Protecting your home from the risk of a lawsuit

Protecting your home from the risk of a lawsuit

For those who own a home, this is probably the largest source of net worth, and with the housing market fluctuating as it is right now, protecting this asset is critical. There are ways to protect your home from lawsuit risk and this article discusses vehicles that can be used.

Exceptional Considerations
A residence has certain exceptional legal qualities that differentiate it from any other type of property. To protect the home from liability threats, several crucial factors must be considered.

continuous enjoyment
A properly written asset protection plan will allow you to continue living in your home.

property protection
Some states have housing protections and you should find out if your home is protected by this law. Each state exempts a certain amount of equity in your home from judgment. In New York, the total amount that can be protected is $165,550 for single property and $331,100 for joint property. In California, the amount is $75,000 for individual property and $100,000 for joint property. Massachusetts allows $500,000. Eight states allow unlimited protection. New Jersey and Pennsylvania do not have any protection. If the equity in your home is less than the amounts allowed in your state, then no further asset protection is needed. If not, you should consider other avenues.

Plans that don’t work
If you place the residence in a family limited partnership or a limited liability company, the IRS has ruled that some or all of the tax advantages may be lost. Additionally, if a property is placed in an FLP and reserved for personal use, the protection afforded by the FLP could be challenged in a future lawsuit.

Solving the protection problem
The key in this scenario is to protect the equity in a home above the value of the property while retaining tax benefits and the continuing right to use and enjoy the home.

The best type of trust for this type of asset protection is the grantor trust. In this case, the trust is not the owner of the property. The trust must be respected for protection purposes but ignored for taxes.

After solving the fiscal problems, the next step is the real protection of the assets. It is important to remember that you, as the owner, cannot hold the full spectrum of property rights. If you do, a judge will likely order you to turn the property over to a plaintiff. So, the key is to keep ownership of your home from full and complete to something less. There are some alternatives to this situation that can protect your home.

Personal Residence Trust
A personal residence trust is a generic term applied to a trust to hold property and employ restrictions that protect it from possible loss. This type of trust is considered ignored for tax purposes so no tax problems are formed and tax benefits are protected. There are many different designs and strategies that can be used to create this type of trust, depending on the specific circumstances of the case.

An alternative is to allow the PRT for your children or other family members to take possession of the home after a certain number of years. The trust gives you the right to live in the house for a period of 10 to 20 years. Depending on the terms of the trust, there may be excellent tax benefits to freezing the value of the home at its current amount and therefore removing it from your taxable estate. The number of years and other important terms may be changed to meet specific circumstances.

Another alternative is to let the trust own the home and rent it out to you for a set number of years. In the case, you will pay the rent to the trust and the normal tax benefits still apply because the rules of the grantor trust. At the end of the lease term, full ownership reverts to you or passes to your children.

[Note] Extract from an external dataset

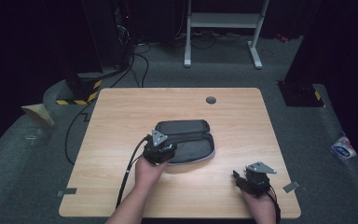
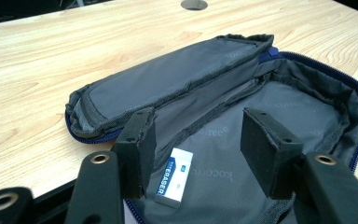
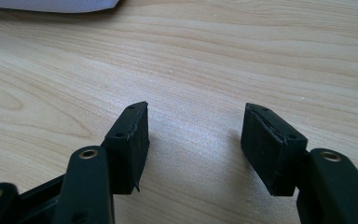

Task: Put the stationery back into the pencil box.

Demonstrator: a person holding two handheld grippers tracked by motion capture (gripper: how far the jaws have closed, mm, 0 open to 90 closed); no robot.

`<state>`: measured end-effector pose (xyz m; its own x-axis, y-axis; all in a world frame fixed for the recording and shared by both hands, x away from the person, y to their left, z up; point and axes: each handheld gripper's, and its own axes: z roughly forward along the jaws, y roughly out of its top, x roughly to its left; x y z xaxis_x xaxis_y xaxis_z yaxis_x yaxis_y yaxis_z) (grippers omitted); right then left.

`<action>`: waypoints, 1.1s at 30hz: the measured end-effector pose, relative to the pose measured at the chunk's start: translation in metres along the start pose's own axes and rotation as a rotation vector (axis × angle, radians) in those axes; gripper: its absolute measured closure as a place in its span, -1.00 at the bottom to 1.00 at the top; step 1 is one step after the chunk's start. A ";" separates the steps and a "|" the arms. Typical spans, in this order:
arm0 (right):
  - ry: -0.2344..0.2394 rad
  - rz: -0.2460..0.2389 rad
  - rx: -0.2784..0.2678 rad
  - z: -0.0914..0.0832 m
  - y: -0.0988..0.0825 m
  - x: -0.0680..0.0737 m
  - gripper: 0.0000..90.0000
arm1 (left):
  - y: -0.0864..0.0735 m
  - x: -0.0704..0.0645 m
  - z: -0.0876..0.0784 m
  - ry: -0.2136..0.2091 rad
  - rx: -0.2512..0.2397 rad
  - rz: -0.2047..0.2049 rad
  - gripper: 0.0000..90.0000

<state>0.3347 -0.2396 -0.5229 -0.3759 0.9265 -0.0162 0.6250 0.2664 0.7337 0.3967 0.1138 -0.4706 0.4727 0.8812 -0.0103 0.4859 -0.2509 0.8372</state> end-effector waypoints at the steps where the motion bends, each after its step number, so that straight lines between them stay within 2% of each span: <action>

In a slightly different version, the PRT could be given the opportunity to purchase or the right to exercise some other right over the property within the trust. As an example, the Personal Residence Trust is created which gives the trust an option to purchase the property for the amount of the loan, at any time within the next 15 years. The option agreement is recorded and acts just like a lien on the property. The home equity cannot be seized by a successful plaintiff, as the home itself is subject to the option to purchase for the amount of the home loan. Under this agreement, you may live in the home without restriction and subject only to the terms provided in the option agreement. There are a number of issues that need to be addressed in this type of strategy, but this example gives you an idea of ​​the direction planning can take.

Summary
Protecting the family home from the risk of lawsuits requires consideration of income tax and local property tax issues, as well as state property law. A personal residence trust can provide a good solution to many of the complex problems that often arise when it comes to housing. If you believe you have a potential degree of exposure to lawsuits or have substantial equity in your home, then you should consider some of the strategies discussed in this article. You should contact an experienced asset protection attorney to ensure your trust is drafted correctly.

In another article I will address the concept of equity dispossession.